Task to complete: The data below is to be copied exactly, line by line.

Information supplied:
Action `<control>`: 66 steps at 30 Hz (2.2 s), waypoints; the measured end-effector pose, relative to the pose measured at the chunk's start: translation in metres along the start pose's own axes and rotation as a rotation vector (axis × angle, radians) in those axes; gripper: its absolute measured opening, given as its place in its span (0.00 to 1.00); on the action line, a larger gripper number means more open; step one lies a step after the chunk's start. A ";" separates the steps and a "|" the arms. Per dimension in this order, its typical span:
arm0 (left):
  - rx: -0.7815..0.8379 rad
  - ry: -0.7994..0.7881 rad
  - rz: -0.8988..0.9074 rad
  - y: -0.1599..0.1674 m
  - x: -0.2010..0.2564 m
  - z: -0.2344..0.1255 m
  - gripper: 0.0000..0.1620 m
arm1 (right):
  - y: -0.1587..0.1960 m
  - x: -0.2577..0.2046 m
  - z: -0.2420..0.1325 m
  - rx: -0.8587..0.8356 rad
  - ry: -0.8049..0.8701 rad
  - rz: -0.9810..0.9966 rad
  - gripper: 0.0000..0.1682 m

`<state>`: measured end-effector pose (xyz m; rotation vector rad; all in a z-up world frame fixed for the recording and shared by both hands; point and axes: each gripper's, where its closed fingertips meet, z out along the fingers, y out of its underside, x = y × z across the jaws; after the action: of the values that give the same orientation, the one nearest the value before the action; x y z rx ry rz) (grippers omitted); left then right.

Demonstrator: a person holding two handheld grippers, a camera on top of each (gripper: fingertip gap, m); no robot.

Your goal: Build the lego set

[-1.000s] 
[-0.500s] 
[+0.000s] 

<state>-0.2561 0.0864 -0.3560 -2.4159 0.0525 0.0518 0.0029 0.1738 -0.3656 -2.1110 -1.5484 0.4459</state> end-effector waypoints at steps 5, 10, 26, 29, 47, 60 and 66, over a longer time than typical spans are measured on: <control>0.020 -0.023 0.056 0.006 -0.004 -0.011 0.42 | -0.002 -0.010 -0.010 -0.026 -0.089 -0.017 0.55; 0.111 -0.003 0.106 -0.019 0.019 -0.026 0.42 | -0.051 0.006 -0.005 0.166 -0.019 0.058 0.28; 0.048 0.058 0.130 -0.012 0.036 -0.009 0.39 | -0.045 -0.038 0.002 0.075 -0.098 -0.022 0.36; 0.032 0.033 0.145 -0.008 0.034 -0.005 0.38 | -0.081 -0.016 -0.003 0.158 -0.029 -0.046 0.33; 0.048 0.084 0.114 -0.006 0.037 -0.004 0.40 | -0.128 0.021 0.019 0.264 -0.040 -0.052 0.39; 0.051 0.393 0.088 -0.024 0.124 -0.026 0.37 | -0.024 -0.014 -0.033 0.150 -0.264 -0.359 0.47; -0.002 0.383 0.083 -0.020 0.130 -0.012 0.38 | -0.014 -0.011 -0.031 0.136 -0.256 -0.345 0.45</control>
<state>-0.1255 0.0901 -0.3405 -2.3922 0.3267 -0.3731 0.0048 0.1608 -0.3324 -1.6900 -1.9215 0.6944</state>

Response to this task:
Action `<control>`: 66 steps at 30 Hz (2.2 s), waypoints; the measured end-effector pose, relative to the pose measured at the chunk's start: translation in metres along the start pose's own axes and rotation as a rotation vector (axis × angle, radians) in those axes; gripper: its absolute measured opening, given as its place in its span (0.00 to 1.00); on the action line, a larger gripper number means more open; step one lies a step after the chunk's start. A ";" separates the steps and a "|" the arms. Per dimension in this order, its typical span:
arm0 (left):
  - rx: -0.7815..0.8379 rad
  - ry: -0.7994..0.7881 rad
  - rz: -0.8988..0.9074 rad
  - y: -0.1599..0.1674 m
  - x: -0.2010..0.2564 m
  - z: -0.2344..0.1255 m
  - gripper: 0.0000..0.1620 m
arm1 (right):
  - y: -0.1587..0.1960 m
  - x: -0.2577..0.2046 m
  - z: -0.2420..0.1325 m
  - rx: -0.8587..0.8356 rad
  - ry: -0.8049..0.8701 rad
  - rz: -0.9810..0.9966 rad
  - gripper: 0.0000..0.1682 m

`<state>`: measured end-effector pose (xyz m; rotation vector rad; all in a z-up world frame fixed for the recording and shared by both hands; point and axes: each gripper's, where its closed fingertips meet, z out along the fingers, y out of its underside, x = y × z across the jaws; after the action: of the values that give the same orientation, the one nearest the value before the action; x y z rx ry rz) (grippers omitted); left then right.

Demonstrator: a person holding two handheld grippers, a camera on top of each (gripper: fingertip gap, m); no robot.

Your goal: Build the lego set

[-1.000s] 
[-0.500s] 
[+0.000s] 

<state>-0.2561 0.0864 -0.3560 -2.4159 0.0525 0.0518 0.0029 0.1738 -0.3656 -2.1110 -1.5484 0.4459</state> end-effector waypoints at steps 5, 10, 26, 29, 47, 60 and 66, over a longer time than typical spans are measured on: <control>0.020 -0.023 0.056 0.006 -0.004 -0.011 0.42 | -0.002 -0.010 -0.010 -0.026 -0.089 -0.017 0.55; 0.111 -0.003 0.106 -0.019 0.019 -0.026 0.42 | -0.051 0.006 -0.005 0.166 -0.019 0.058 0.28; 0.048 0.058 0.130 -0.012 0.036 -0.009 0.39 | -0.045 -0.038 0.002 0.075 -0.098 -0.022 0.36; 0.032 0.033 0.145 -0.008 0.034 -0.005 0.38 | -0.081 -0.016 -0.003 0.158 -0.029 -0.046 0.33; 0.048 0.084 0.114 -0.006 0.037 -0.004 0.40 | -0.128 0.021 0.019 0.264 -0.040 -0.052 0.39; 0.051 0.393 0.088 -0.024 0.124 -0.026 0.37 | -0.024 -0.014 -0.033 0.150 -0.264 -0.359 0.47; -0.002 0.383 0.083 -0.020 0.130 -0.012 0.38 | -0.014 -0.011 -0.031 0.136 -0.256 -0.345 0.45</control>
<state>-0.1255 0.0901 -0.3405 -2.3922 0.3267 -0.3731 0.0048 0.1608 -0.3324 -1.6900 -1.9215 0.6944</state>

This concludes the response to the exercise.